State Duma Passes Bill for Investing Pensions

The State Duma on Wednesday passed a pension bill in the crucial second reading that sets out the instruments into which a portion of pensions can be invested.

The current pay-as-you-go pension system -- already under strain -- is a potential time bomb because the working population is shrinking as the retirement-age population swells. The government hopes to avert a disaster by moving partially to an investment-based system, which could also inject billions of rubles into the capital markets.

The bill needs to pass a third and final reading in the Duma, be approved by the Federation Council and signed into law by the president.

Since January, employer contributions to the State Pension Fund have been split into three parts: base, insured and accumulative, or investment. The fund has collected 13.8 billion rubles ($440 million) in the accumulative portion, which the pension fund estimated could grow to 100 billion rubles by 2010.

About 11 billion rubles has been invested since March, when the government passed a temporary, six-month resolution allowing the pension fund to invest using Vneshtorgbank and the Central Bank as brokers. The lion's share of the investments has gone into ruble-denominated government securities, although $10 million was recently invested in Eurobonds.

Analysts said that a larger number of investment instruments should keep investments safer and more profitable.
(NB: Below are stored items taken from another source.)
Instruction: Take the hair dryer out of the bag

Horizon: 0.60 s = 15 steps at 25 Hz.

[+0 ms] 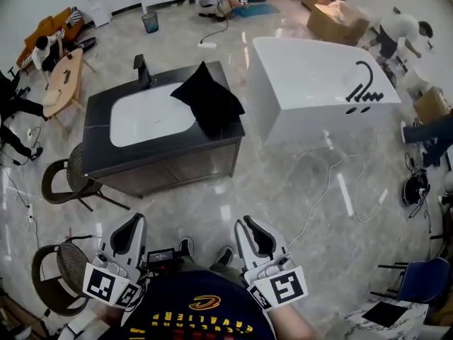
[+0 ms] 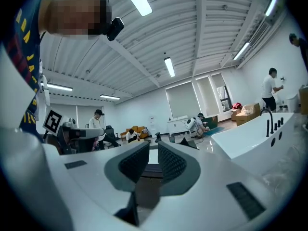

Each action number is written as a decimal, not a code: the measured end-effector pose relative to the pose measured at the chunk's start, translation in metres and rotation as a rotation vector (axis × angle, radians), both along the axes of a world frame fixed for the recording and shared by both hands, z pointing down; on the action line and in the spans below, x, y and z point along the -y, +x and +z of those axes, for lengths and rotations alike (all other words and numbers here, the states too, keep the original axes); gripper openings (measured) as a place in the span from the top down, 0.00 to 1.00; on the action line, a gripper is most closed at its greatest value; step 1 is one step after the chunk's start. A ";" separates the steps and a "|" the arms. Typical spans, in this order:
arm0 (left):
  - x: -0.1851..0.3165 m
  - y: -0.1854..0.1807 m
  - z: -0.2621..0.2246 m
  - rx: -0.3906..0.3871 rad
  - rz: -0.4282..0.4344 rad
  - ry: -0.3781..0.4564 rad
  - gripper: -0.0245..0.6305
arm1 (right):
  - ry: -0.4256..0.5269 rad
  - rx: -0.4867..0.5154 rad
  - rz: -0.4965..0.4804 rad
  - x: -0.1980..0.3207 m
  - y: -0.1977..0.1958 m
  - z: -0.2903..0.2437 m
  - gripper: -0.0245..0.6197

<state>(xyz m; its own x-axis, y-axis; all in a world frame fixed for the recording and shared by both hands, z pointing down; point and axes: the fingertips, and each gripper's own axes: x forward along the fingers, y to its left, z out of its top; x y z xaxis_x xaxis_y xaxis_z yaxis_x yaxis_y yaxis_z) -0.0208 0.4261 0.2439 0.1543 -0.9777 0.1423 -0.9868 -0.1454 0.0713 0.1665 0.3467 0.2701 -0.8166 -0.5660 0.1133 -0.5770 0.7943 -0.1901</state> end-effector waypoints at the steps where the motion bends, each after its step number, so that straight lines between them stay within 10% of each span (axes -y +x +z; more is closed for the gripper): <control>1: 0.001 0.010 -0.002 0.002 0.005 0.002 0.95 | -0.001 0.003 0.002 0.001 0.008 0.000 0.86; 15: 0.003 0.057 -0.008 0.010 -0.046 0.013 0.95 | -0.019 0.012 0.013 0.013 0.049 0.002 0.86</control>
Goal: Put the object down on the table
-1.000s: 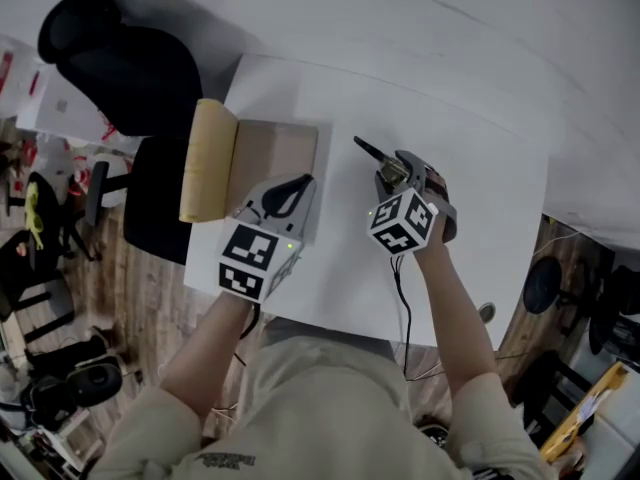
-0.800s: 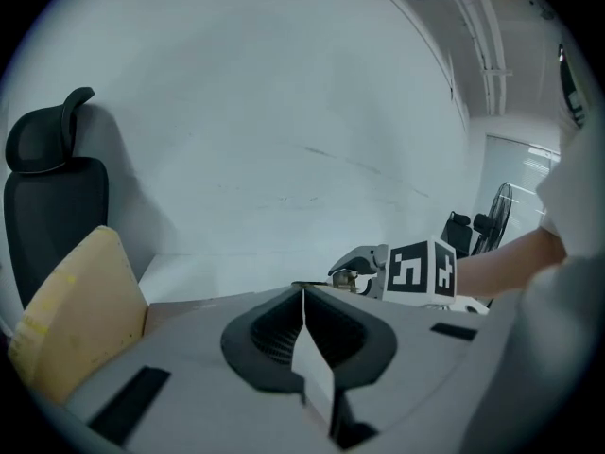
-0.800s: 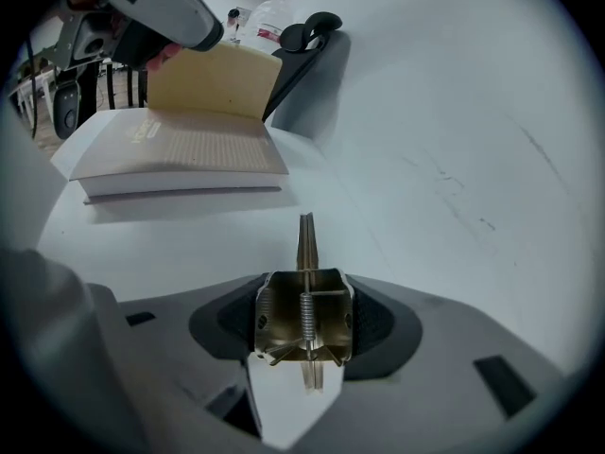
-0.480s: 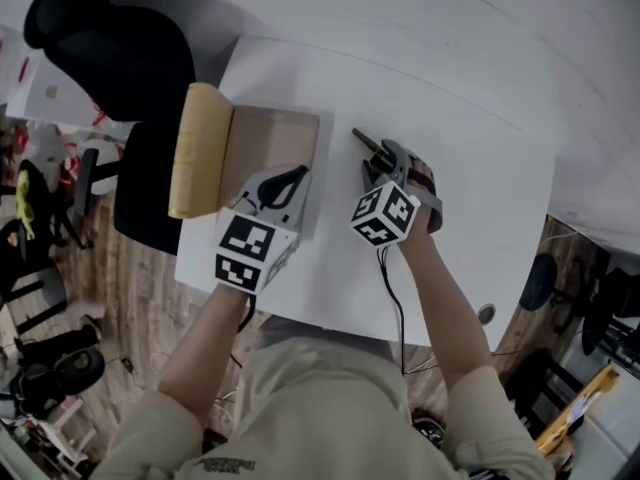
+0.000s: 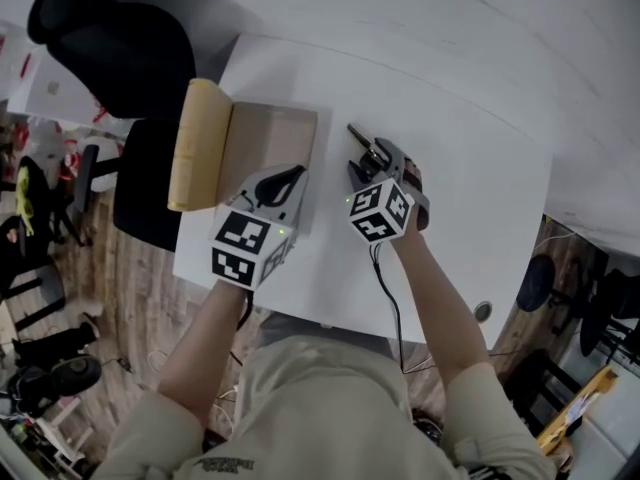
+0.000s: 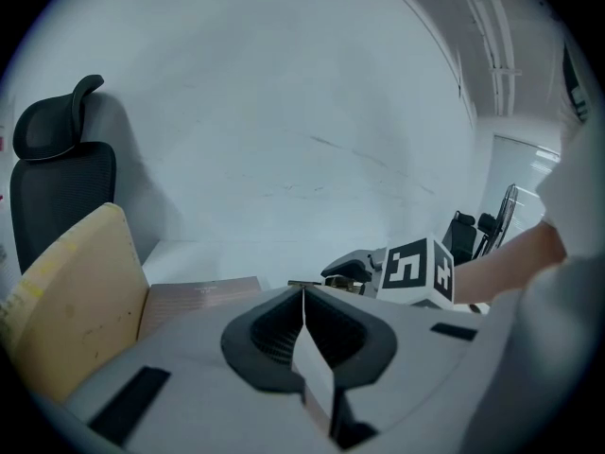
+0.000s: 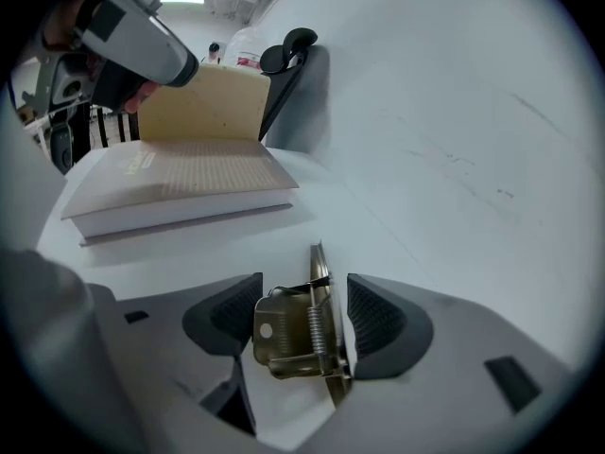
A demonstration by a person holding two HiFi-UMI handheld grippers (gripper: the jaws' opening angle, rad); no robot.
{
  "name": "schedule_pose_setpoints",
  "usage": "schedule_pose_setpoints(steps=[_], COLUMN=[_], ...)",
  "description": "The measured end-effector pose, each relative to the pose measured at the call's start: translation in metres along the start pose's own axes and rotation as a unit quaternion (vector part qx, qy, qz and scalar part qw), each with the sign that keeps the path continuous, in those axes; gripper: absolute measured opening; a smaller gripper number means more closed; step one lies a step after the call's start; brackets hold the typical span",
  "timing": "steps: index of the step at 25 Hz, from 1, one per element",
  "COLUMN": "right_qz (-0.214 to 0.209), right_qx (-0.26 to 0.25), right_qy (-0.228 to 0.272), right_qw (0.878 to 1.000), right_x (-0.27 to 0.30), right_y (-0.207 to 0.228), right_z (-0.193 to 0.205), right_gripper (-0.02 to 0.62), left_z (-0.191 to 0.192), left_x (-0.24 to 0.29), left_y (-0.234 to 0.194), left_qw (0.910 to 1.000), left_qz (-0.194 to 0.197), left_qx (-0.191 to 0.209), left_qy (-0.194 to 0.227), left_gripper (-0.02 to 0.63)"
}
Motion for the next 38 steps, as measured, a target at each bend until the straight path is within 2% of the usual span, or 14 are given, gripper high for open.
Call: schedule_pose_setpoints(steps=[3,11,14,17,24,30,35,38], right_qz=[-0.021,-0.038,-0.035,-0.026,-0.012,-0.021,-0.026,-0.037], right_qx=[0.030,0.073,0.099,0.133,0.225,0.287,0.309,0.326], right_qy=[-0.007,-0.006,0.009,0.034,0.090,0.135,0.172,0.193], right_qw=[0.999,0.997,0.994,0.990,0.970,0.948,0.935,0.925], right_x=[-0.007,-0.032,-0.055,-0.084,-0.165,-0.233,-0.289,-0.319], right_y=[-0.003,0.004,0.017,0.037,0.082,0.114,0.134,0.146], right_z=[0.001,0.007,-0.002,-0.014,-0.039,-0.051,-0.058,-0.065], right_gripper=[0.298,0.295,0.266,0.186,0.067,0.040,0.024,0.023], left_z=[-0.001,-0.009,-0.015,-0.023,-0.052,-0.085,-0.109,-0.118], left_x=[-0.005,-0.015,-0.024,-0.033,-0.063,-0.089,-0.109,-0.117], left_y=[0.004,0.017,0.026,0.037,0.070,0.108,0.136,0.148], left_qw=[1.0000,0.9999,0.9999,0.9999,0.9989,0.9953,0.9911,0.9886], left_qz=[0.003,-0.004,-0.005,-0.006,-0.008,0.017,0.023,0.037], left_qx=[-0.004,-0.010,-0.005,0.001,0.026,0.027,0.056,0.055], left_qy=[0.001,0.003,0.008,0.015,0.039,0.091,0.119,0.135], left_gripper=[0.025,0.025,0.025,0.025,0.025,0.025,0.025,0.025])
Point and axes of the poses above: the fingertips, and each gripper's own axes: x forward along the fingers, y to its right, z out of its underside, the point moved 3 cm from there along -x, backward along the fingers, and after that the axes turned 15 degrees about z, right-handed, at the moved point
"A very large volume of investment [in government securities] would actually lead to an increase in inflation, which would in turn reduce the return on investment," said Yekaterina Bogdanova, deputy general director of United Financial Group Invest.

"The more instruments, the more diversification, the more reliable the investment," said Alexei Moiseyev, economist at Renaissance Capital.

One shortcoming is that the bill limits investments to domestic paper.

"The domestic markets, both fixed income and equity, are risky," said Tom Adshead, senior analyst at Troika Dialog. "Russia pensioners would be better served by being allowed to diversify."

Still to come is crucial legislation on who can handle the pensions. According to the reform plan, citizens will be able to choose non-state pension funds to manage their future pensions starting in 2004. The first payouts are set for 2012.